If you are doubtful about the benefits you might have after undergoing an upgrading programme, think again. “While we cannot discount the working experience and the performance components, employees who seek to upgrade themselves will stand a better chance of being more employable. Going for work-related training and networking sessions such as those organised by the Singapore Service Star helps to keep workers in tune with the latest trends and allows them to learn from some of the best in the industry,”Bentley attested.
And is it possible to upgrade your skills on an individual basis? Yes, there are numerous courses you can sign up for to upgrade various technical and soft skills. At the same time, there are many public run of courses offered by various institutions that staff can get their companies to sponsor.What’s behind the training masterplans?

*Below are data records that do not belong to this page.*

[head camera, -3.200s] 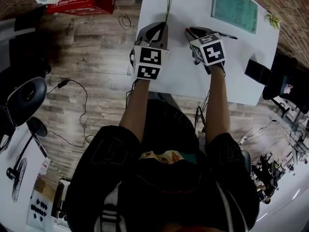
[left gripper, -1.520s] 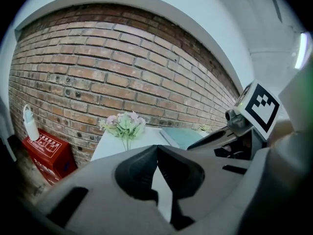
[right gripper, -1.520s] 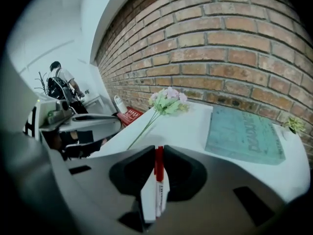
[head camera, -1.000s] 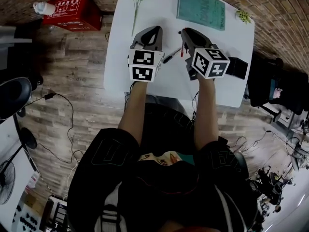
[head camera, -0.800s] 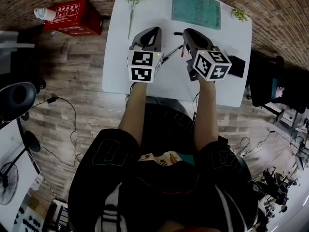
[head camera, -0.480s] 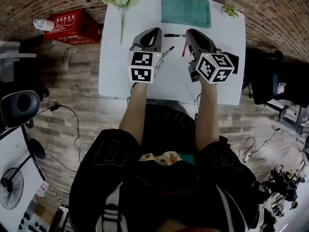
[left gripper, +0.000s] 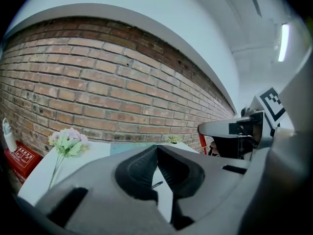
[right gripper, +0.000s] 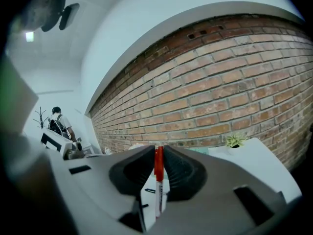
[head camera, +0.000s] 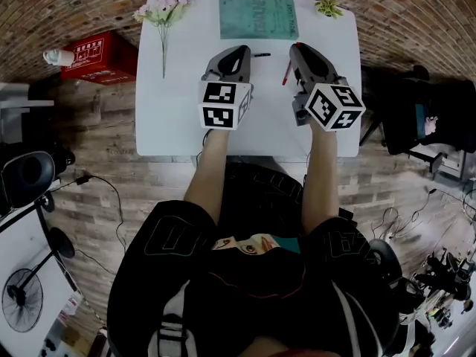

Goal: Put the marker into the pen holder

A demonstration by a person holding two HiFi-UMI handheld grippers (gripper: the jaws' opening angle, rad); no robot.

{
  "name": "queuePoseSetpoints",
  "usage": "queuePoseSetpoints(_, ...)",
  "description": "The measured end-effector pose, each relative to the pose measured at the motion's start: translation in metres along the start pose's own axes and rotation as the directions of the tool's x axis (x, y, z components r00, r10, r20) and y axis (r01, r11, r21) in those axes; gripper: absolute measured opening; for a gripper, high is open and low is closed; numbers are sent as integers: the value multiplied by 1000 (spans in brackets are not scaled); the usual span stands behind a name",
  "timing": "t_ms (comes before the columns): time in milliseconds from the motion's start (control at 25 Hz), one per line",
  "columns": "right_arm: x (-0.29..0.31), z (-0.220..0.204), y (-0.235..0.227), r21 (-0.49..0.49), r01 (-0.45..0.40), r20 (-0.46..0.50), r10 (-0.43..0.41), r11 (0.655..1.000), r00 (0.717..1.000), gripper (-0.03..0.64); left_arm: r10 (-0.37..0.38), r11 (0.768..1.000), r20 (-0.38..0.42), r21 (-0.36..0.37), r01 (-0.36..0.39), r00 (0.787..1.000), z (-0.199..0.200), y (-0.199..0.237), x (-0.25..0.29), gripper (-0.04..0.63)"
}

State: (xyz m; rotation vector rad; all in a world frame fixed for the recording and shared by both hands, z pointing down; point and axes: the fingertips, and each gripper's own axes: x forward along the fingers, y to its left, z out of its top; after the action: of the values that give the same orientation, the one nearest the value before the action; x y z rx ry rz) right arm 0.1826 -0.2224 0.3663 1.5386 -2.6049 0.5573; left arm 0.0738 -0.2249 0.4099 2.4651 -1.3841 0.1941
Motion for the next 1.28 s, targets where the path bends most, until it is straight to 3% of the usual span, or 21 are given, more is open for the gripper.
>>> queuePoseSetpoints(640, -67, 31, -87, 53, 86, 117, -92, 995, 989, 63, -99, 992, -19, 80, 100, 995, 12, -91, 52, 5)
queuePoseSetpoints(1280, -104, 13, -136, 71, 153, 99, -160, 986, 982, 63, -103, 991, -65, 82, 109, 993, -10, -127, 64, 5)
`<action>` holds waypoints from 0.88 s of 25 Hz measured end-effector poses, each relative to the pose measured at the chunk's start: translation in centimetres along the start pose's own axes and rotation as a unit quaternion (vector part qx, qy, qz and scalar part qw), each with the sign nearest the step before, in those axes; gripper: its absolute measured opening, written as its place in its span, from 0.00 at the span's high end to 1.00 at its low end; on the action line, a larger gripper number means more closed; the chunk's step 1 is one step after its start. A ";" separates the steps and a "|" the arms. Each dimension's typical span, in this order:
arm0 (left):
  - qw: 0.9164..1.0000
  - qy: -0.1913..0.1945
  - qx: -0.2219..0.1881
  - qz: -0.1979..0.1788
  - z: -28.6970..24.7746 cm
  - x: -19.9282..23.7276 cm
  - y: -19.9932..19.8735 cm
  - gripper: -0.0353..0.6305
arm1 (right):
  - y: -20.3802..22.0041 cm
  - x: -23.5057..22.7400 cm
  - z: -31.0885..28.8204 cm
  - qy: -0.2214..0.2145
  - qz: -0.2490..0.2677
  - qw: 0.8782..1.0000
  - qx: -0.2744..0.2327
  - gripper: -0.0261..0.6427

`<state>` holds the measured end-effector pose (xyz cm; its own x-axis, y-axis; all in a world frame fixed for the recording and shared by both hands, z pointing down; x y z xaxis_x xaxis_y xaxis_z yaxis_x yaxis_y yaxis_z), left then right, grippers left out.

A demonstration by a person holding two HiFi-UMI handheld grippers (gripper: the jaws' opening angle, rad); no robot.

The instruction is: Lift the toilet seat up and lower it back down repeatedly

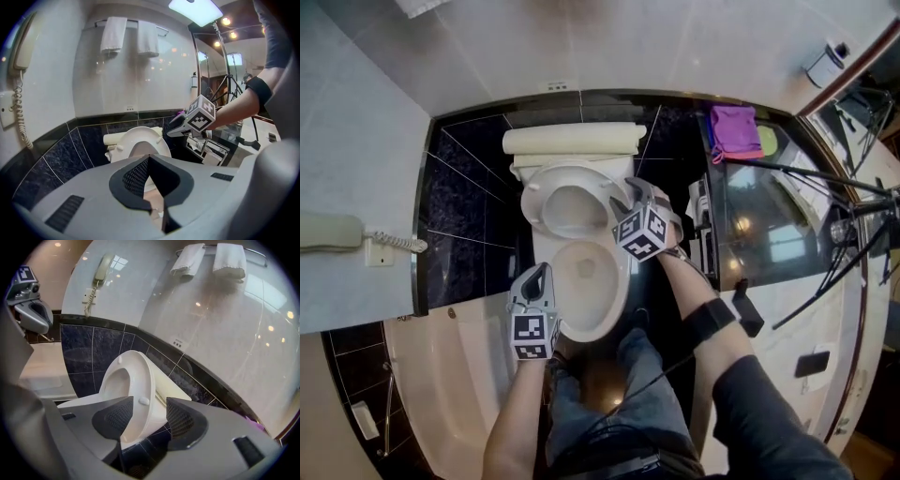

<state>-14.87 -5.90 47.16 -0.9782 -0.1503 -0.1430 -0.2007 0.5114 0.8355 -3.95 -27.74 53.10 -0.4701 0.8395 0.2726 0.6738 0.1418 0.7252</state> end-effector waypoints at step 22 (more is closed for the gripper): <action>0.998 -0.018 0.047 0.040 -2.3 -0.8 5.5 0.95 | -1.6 1.2 -7.3 -0.019 0.039 0.999 0.010 0.81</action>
<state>-15.05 -4.89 53.06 -0.9923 -0.0751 -0.0981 -0.1236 0.5978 0.7920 -9.78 -30.76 56.90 -0.3938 0.8676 0.3037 0.7194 0.0852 0.6893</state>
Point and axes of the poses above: the fingertips, and each gripper's own axes: z backward along the fingers, x to its left, y out of its underside, the point moved 1 cm from there along z, backward along the fingers, and after that the axes turned 7 degrees about -z, right-handed, at the moved point
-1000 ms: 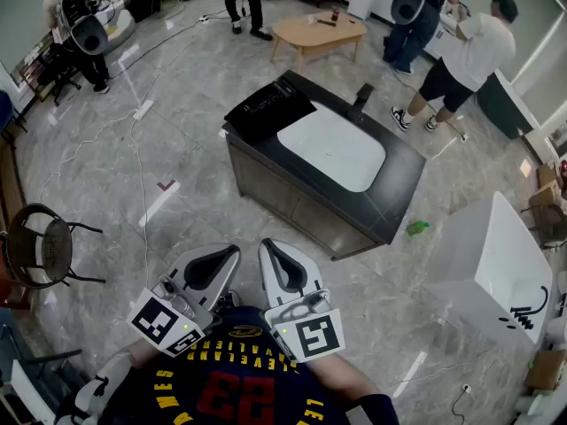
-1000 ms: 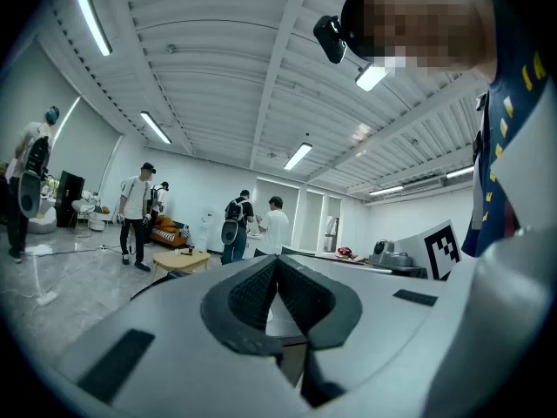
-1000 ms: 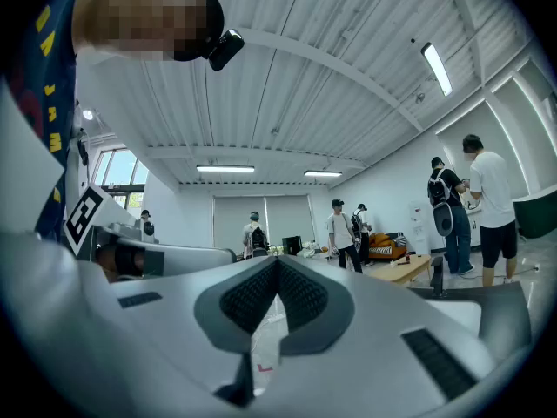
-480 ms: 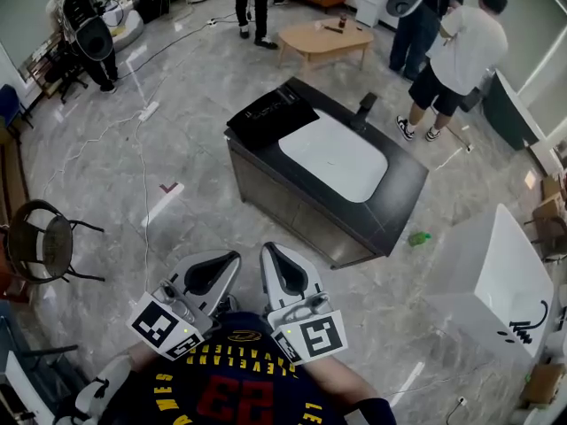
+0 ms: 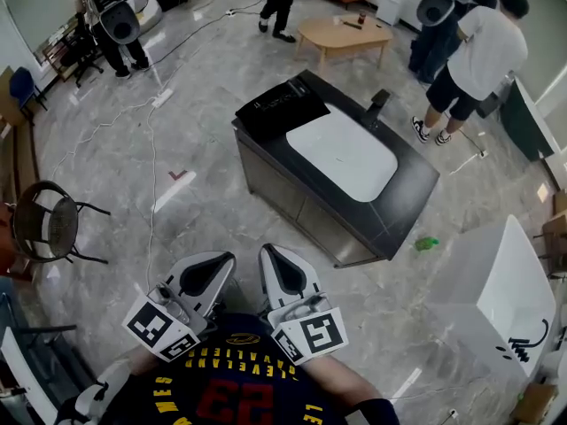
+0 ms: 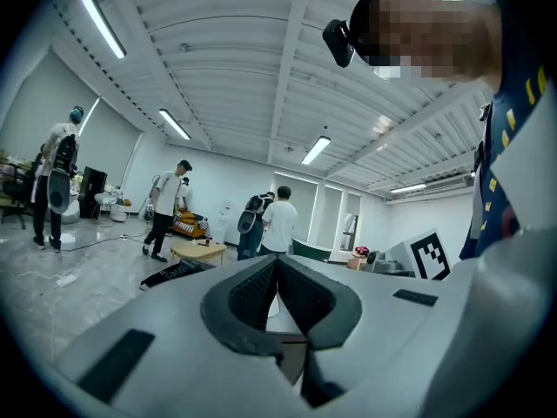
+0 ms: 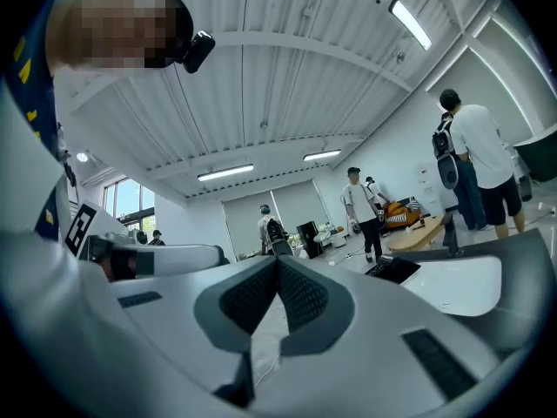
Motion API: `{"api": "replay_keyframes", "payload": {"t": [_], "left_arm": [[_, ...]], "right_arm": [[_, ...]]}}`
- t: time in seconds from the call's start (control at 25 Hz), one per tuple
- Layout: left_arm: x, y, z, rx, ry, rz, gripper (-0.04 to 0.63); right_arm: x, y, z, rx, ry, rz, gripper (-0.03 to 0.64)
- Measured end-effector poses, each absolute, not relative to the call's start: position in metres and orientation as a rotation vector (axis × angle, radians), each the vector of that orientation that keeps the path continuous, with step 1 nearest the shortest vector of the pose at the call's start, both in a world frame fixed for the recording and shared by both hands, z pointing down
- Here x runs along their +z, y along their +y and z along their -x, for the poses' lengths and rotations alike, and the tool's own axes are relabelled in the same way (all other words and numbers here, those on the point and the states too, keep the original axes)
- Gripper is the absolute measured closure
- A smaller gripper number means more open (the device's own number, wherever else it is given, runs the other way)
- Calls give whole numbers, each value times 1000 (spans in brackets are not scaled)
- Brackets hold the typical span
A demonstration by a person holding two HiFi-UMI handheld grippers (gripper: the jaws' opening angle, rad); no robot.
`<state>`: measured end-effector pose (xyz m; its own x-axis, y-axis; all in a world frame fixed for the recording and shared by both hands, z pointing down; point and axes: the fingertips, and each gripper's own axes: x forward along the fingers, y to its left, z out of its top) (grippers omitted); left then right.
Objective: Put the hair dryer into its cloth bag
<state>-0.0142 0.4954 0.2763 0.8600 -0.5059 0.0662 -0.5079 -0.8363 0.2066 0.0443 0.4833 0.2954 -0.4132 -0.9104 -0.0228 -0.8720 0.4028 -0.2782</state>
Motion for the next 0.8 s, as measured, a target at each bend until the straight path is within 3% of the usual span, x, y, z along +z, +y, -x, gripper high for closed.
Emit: {"api": "replay_keyframes", "payload": {"t": [0.8], "left_arm": [[280, 386, -8, -12, -584, -2823, 592]], "right_arm": [[300, 382, -70, -355, 2383, 1781, 609]]}}
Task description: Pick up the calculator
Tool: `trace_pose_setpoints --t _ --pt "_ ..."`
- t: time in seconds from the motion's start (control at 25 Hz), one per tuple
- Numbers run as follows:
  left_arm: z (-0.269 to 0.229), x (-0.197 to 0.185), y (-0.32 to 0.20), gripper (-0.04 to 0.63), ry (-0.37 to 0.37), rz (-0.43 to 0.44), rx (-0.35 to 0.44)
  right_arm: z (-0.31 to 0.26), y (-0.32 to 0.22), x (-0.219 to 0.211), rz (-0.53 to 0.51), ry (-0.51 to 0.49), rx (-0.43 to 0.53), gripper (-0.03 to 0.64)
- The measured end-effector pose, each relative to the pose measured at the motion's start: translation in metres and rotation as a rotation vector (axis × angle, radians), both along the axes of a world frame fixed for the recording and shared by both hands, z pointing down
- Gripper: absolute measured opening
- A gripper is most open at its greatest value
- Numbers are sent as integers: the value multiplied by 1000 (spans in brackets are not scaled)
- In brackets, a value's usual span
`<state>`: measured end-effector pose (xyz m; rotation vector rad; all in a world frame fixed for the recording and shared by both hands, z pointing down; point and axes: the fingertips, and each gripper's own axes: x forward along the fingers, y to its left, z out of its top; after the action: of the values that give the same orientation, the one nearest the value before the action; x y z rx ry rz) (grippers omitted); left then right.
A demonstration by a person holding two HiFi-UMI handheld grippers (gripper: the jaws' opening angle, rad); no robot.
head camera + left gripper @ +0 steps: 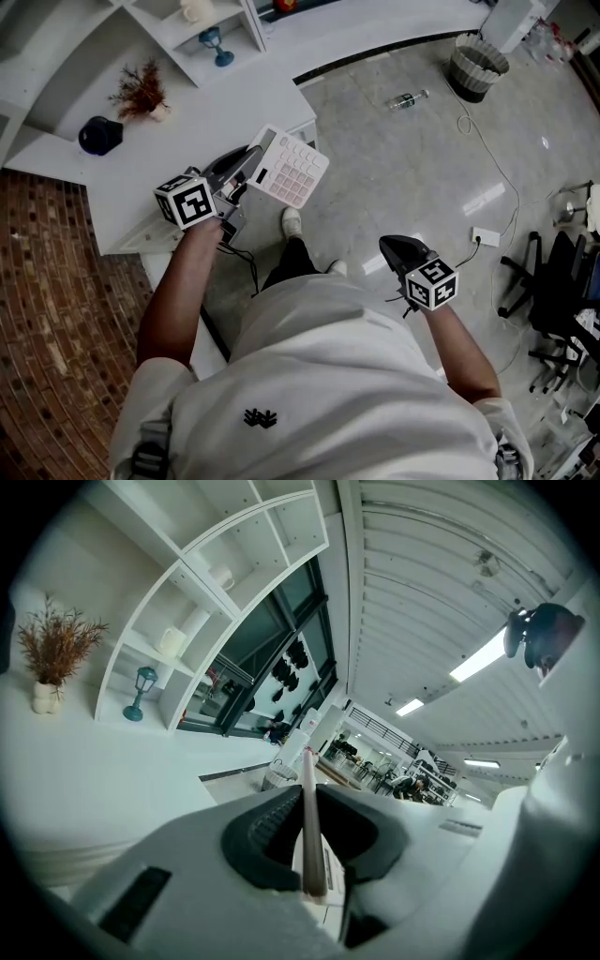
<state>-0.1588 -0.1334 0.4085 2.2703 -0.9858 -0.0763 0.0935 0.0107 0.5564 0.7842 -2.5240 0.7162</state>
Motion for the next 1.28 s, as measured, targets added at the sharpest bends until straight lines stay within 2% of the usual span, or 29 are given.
trace_pose_setpoints --t 1.28 --pt "-8 4 4 49 4 15 -8 0 -7 -5 -12 3 11 11"
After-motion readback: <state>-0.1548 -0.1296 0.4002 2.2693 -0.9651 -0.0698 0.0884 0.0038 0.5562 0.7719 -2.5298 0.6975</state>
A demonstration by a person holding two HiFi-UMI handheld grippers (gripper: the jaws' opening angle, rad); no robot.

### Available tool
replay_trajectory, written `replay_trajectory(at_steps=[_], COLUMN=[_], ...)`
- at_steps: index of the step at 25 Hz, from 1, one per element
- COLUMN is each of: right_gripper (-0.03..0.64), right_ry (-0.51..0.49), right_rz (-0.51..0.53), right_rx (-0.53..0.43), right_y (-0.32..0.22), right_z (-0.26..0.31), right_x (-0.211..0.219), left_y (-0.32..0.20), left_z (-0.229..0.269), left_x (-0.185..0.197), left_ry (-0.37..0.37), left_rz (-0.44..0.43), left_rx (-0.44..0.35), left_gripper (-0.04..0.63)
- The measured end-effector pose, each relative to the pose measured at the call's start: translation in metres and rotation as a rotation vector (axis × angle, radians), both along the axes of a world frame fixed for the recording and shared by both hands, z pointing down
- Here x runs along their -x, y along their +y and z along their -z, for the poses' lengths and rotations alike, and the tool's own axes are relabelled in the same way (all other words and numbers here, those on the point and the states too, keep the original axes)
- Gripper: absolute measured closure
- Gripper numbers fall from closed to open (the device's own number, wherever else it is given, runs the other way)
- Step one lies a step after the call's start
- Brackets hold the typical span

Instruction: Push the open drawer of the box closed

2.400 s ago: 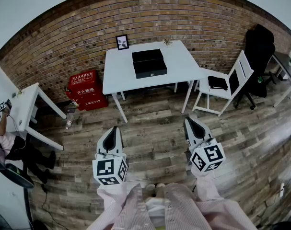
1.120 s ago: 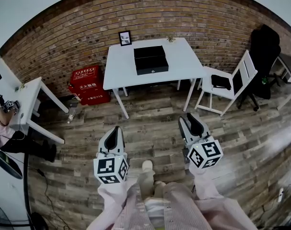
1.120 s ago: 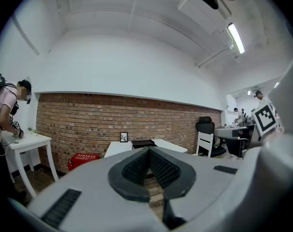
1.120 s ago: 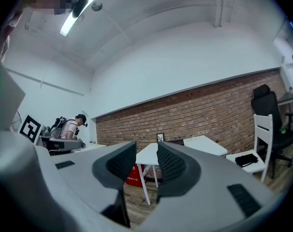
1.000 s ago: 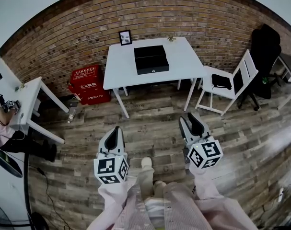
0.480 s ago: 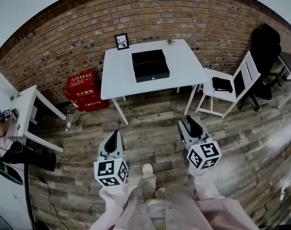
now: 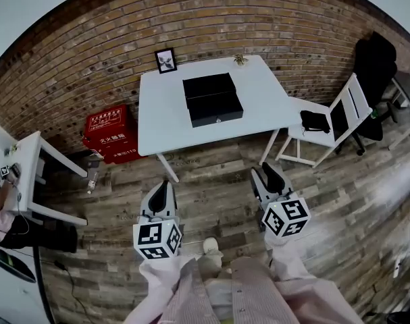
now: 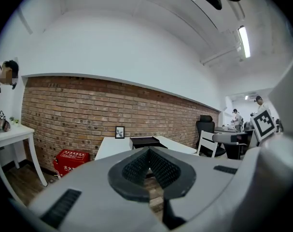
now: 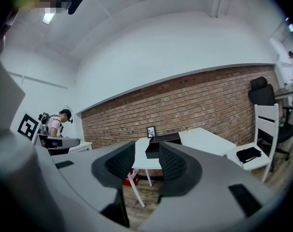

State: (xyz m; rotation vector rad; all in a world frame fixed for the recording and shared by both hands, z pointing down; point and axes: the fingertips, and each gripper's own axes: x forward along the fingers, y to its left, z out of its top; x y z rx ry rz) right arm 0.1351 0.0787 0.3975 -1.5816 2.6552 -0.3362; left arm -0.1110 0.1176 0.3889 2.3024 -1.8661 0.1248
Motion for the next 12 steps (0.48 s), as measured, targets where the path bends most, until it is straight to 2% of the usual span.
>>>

Amidst all these initiatives, the Ministry of Manpower and Singapore Workforce Development Authority will develop two CET campuses in Paya Lebar and Jurong to serve as key focal points for skills upgrading. The campuses are expected to provide about a combined total of 150,000 training places annually. This further underscores Singapore’s continuing commitment to CET and its increasing importance in augmenting economic competitiveness as well as enhancing workers’ employability. For employers, it aims to enhance quality and productivity by helping workers acquire industry relevant skills and stay ahead of industry developments. For all Singaporeans, not only it will form the fundamentals of a lifelong learning system to help workers find your niches, seize opportunities in new growth areas and remain relevant and employable, it will also enable you, including rank-and-file workers and professionals, managers, executives and technicians (PMETs) to remain employable with new and better skills. With this thrust, nearly 80% of Singapore’s resident workforce will have at least a diploma qualification by 2020, compared to 36% in 2007.